= Naked Is the Best Disguise =

1974 book by Samuel Rosenberg

Naked Is the Best Disguise: The Death and Resurrection of Sherlock Holmes (ISBN 0-14-004030-7) is a 1974 book by Samuel Rosenberg speculating on alleged hidden meanings in the works of Arthur Conan Doyle.

Rosenberg also examines the influence of Conan Doyle's writings on other works, especially James Joyce's Ulysses. The book argues for a surprising relationship between the Sherlock Holmes stories and Nietzsche, Oscar Wilde, Dionysus, Christ, Catullus, John Bunyan, Robert Browning, Boccaccio, Napoleon, Racine, Frankenstein, Flaubert, George Sand, Socrates, Poe, General Charles George Gordon, Melville, Joyce's Ulysses, T. S. Eliot, and many others.

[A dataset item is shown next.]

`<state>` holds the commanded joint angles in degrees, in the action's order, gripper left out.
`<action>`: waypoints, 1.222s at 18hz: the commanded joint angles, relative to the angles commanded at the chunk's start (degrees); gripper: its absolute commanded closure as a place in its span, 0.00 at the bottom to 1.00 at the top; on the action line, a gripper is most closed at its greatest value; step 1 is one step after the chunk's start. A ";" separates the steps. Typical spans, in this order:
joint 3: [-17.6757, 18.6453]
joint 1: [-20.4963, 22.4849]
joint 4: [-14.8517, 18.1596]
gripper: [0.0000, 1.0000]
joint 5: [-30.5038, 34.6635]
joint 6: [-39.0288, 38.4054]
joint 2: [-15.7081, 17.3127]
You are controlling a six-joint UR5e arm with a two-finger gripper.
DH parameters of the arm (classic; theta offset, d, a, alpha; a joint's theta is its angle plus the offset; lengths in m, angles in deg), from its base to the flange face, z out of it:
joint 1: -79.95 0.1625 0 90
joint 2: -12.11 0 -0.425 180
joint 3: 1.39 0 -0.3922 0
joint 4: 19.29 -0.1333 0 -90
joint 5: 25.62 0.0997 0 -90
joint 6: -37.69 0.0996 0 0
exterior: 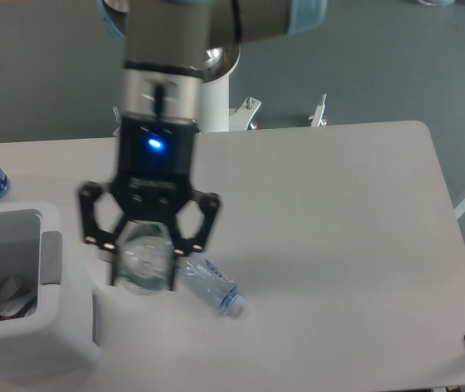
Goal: Place the trash in the trash can
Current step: 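Carry the held bottle over the white trash bin and release it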
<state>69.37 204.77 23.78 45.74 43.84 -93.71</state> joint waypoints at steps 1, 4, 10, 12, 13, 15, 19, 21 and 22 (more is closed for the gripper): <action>0.09 -0.97 0.00 0.37 -0.09 0.00 -0.09; 0.00 -4.74 0.00 0.37 -0.17 0.00 -1.22; -0.09 -8.71 -2.46 0.37 -0.17 0.00 -2.72; -0.26 -9.58 -2.81 0.37 -0.35 0.18 -3.69; -0.44 -10.11 -3.25 0.37 -0.35 0.18 -4.21; -0.62 -10.56 -3.43 0.37 -0.35 0.18 -5.09; -0.62 -11.17 -3.52 0.26 -0.35 0.18 -6.06; -0.70 -11.17 -3.52 0.05 -0.35 0.18 -6.24; -0.70 -11.17 -3.52 0.00 -0.35 -0.17 -6.24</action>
<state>68.66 193.60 20.26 45.39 43.67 -99.95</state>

The title comes from lines in William Congreve's The Double Dealer (1694).
No mask like open truth to cover lies,
As to go naked is the best disguise.

It alludes to Rosenberg's premise that Conan Doyle left clues throughout his works, revealing his innermost hidden thoughts.

Rosenberg's book was received with disdain by Sherlock Holmes enthusiasts and scholars in the 1970s. It is recognized as the first book of literary criticism about Doyle to appear in print; many other more respected works have followed.